> Dataset entries:

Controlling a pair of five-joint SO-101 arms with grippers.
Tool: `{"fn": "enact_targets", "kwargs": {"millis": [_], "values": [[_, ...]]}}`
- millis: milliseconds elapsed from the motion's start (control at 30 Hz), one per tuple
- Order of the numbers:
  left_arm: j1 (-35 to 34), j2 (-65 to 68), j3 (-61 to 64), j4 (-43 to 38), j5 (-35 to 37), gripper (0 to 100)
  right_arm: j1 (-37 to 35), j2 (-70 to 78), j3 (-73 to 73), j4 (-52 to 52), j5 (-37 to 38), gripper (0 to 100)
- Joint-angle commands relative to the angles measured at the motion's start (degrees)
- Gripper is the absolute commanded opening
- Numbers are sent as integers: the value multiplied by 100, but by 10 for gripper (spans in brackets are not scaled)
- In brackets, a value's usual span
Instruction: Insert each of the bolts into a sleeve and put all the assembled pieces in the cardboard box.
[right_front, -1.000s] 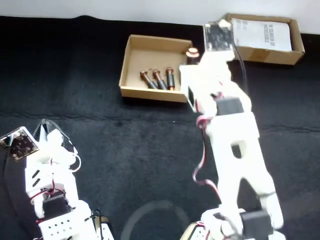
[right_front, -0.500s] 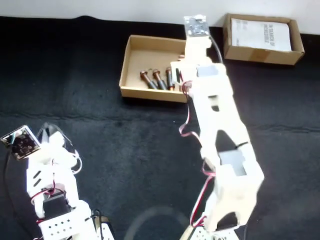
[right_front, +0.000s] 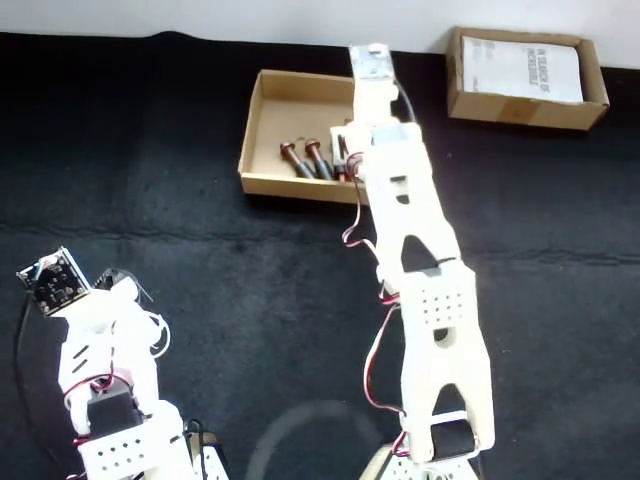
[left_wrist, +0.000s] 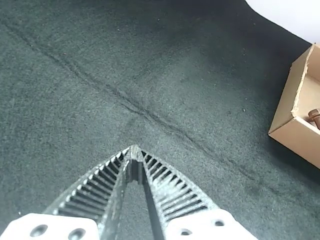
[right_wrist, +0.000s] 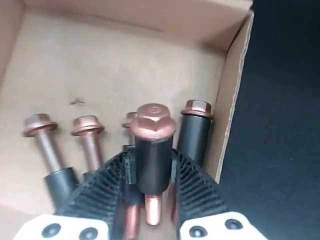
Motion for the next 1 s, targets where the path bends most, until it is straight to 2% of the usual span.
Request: {"fn": "enact_targets", "kwargs": {"millis": [0, 133, 267, 567, 667, 967], "values": [[75, 22, 110, 18, -9, 9, -31, 57, -734, 391, -53, 123], [75, 22, 110, 18, -18, 9, -110, 75, -1147, 954, -176, 285], [75, 22, 110, 18, -26, 9, -22, 57, -1991, 1578, -185, 292], [84, 22, 110, 35, -35, 9, 48, -66, -5279, 4136, -580, 292], [92, 22, 110, 35, -35, 10, -22, -769, -5068, 4725, -580, 292], [215, 31, 110, 53, -44, 10, -40, -2527, -4998, 4716, -571, 292]]}}
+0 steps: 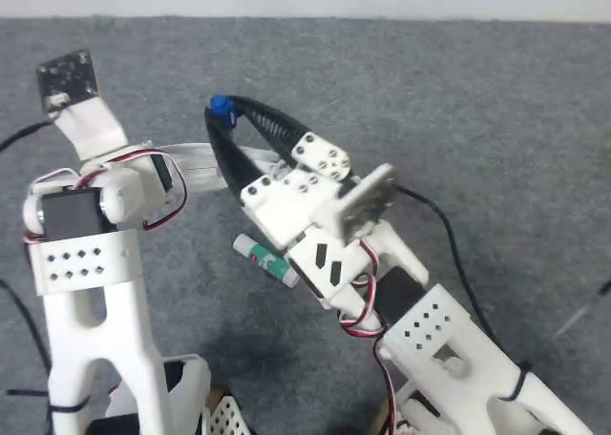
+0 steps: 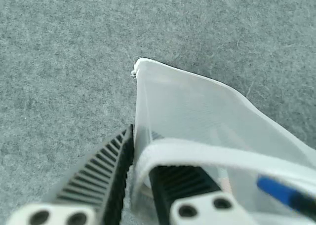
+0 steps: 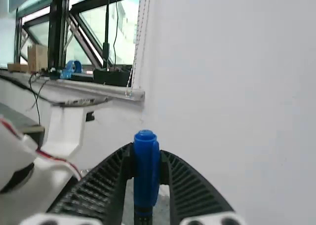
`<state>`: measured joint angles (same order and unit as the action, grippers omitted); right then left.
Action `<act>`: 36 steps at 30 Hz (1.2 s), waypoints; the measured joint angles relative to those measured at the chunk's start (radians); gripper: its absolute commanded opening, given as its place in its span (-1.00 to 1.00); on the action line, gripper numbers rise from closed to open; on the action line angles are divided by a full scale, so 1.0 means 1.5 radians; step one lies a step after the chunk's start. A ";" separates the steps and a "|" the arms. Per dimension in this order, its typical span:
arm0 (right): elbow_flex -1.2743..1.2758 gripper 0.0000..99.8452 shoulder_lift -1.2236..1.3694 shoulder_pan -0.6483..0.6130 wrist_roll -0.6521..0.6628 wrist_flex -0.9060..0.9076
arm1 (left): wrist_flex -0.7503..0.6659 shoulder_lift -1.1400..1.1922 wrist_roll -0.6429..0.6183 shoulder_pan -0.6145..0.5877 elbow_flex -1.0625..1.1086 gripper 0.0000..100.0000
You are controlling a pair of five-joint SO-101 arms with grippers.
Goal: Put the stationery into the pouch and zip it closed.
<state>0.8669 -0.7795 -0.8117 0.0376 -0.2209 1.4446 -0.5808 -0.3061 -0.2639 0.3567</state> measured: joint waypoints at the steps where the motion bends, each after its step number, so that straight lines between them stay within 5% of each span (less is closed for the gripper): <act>1: 0.011 -0.99 0.000 -0.007 0.030 0.000 | 0.000 0.000 0.000 0.000 0.000 -0.98; 11: 0.136 -0.99 0.000 -0.080 0.268 -0.001 | 0.000 0.000 0.000 -0.001 0.000 -0.98; 17: 0.171 -0.97 0.000 -0.081 0.282 -0.001 | 0.000 0.000 0.001 0.000 0.000 -0.98; 23: 0.179 -0.67 0.000 -0.081 0.282 -0.001 | 0.000 0.000 0.007 0.000 0.000 -0.98; 36: 0.228 -0.73 -0.089 -0.053 0.281 0.001 | 0.000 0.000 0.009 -0.012 0.000 -0.98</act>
<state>1.2091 -0.9129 -0.8915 0.4595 -0.2194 1.4446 -0.5808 -0.2923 -0.2823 0.3567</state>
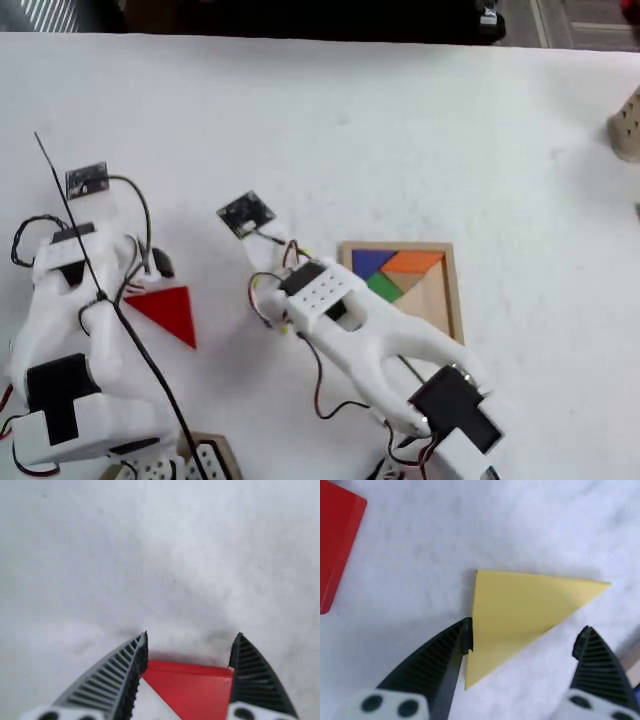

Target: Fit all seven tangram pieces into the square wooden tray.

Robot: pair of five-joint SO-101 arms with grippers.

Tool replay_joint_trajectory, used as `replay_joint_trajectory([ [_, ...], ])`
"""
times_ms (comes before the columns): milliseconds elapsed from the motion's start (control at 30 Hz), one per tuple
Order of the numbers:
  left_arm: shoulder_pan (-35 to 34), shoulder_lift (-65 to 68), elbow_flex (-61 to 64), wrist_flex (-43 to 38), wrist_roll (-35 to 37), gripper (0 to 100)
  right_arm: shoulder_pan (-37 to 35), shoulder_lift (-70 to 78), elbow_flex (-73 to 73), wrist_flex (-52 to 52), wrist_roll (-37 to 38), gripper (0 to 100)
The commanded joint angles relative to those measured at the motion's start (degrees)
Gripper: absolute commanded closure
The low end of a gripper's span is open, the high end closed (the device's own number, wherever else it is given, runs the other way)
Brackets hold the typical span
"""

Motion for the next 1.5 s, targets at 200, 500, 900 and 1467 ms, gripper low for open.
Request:
replay_joint_trajectory([
  [200,0.48,-0.4,-2.29,-0.88,0.53,73,11.38,-0.57,-2.99,6.99,5.71,68.3],
  [500,0.48,-0.4,-2.29,-0.88,0.53,73,9.36,-6.81,-3.87,12.35,6.59,68.3],
  [900,0.48,-0.4,-2.37,-0.88,0.53,73,-1.71,-8.04,2.99,-1.71,5.98,68.3],
  [1467,0.48,-0.4,-2.55,-0.79,0.53,73,1.98,3.56,-6.33,1.01,-0.79,68.3],
])
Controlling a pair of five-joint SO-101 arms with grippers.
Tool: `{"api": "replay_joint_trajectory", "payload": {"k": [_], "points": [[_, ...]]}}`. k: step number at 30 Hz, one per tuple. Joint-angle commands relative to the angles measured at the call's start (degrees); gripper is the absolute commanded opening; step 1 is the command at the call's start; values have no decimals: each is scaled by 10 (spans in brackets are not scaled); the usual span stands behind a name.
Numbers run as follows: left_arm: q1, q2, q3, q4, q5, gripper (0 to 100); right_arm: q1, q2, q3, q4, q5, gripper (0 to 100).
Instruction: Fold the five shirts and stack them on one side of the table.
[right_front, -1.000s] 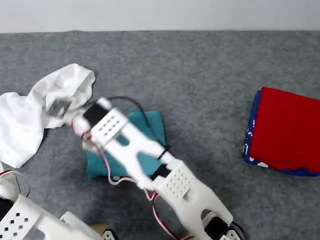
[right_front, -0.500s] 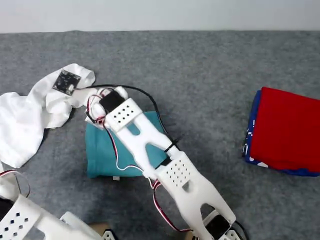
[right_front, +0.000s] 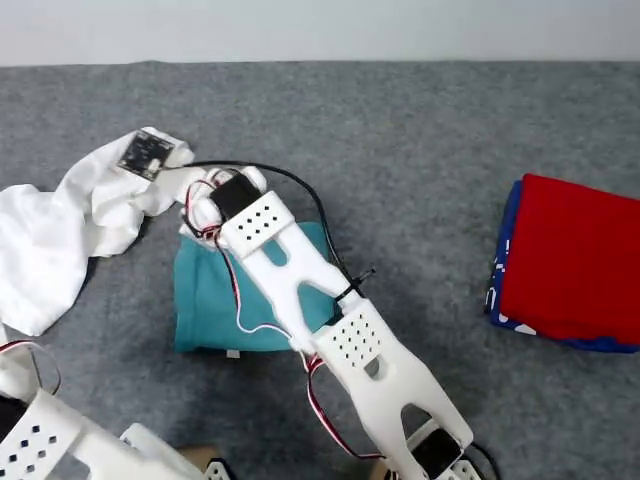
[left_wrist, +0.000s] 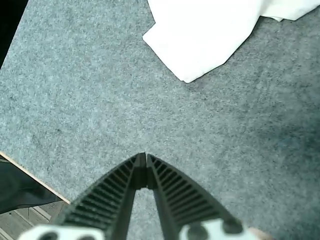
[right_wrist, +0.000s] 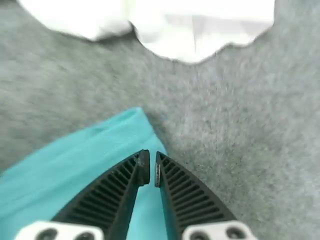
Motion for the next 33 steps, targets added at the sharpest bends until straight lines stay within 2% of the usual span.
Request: {"api": "replay_joint_trajectory", "payload": {"k": [1, 6, 10, 15, 17, 23, 27, 30, 33], "points": [[2, -7, -18, -10, -4, 6, 0, -66, -55, 70, 0, 32], [2, -7, -28, 25, -4, 6, 12, -102, -55, 192, 0, 32], [2, -7, -31, 41, -4, 6, 44, -167, -4, 193, -48, 35], [2, -7, -30, 42, -4, 6, 46, -307, 199, 194, -65, 36], [2, -7, -29, 42, -4, 6, 46, -370, 295, 193, -106, 37], [2, -7, -33, 55, -25, 6, 43, -469, 494, 189, -307, 37], [2, -7, -33, 56, -38, 6, 51, -442, 526, 177, -441, 37], [2, -7, -32, 55, -38, 6, 51, -407, 526, 171, -495, 39], [2, -7, -28, 57, -38, 6, 51, -370, 526, 168, -541, 134]]}}
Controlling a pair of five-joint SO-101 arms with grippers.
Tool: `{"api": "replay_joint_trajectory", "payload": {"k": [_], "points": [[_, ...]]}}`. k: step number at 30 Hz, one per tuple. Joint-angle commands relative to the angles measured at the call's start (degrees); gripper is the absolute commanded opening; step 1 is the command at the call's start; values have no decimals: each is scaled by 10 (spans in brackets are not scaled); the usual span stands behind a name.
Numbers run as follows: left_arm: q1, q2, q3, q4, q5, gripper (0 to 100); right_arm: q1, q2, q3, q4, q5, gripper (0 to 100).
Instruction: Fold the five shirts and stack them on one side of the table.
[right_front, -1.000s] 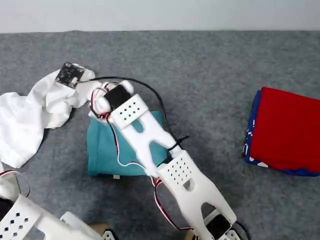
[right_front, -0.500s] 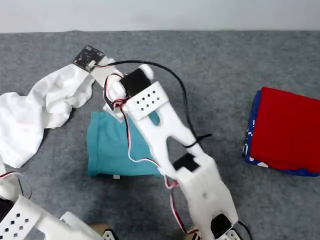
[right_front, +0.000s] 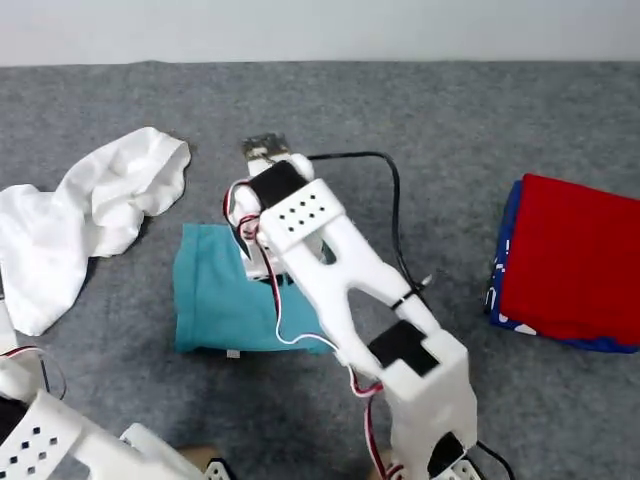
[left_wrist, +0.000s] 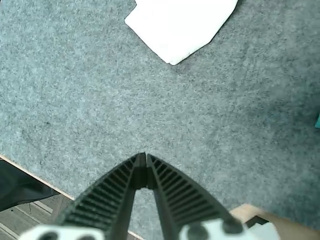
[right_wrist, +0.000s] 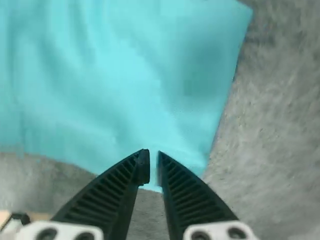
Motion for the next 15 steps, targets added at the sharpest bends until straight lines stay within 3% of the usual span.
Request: {"api": "replay_joint_trajectory", "payload": {"k": [1, 4, 6, 15], "points": [[2, -7, -16, 4, -6, 6, 9, 21, -3, 3, -62, 196], [1, -7, -16, 4, -6, 6, 11, 51, -3, 0, -107, 402], [1, -7, -16, 4, -6, 6, 7, 70, -3, -9, -132, 474], [-1, -7, -15, 4, -6, 6, -14, 131, -4, -67, -142, 396]]}}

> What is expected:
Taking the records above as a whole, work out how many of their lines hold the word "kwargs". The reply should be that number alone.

> Exercise output:
2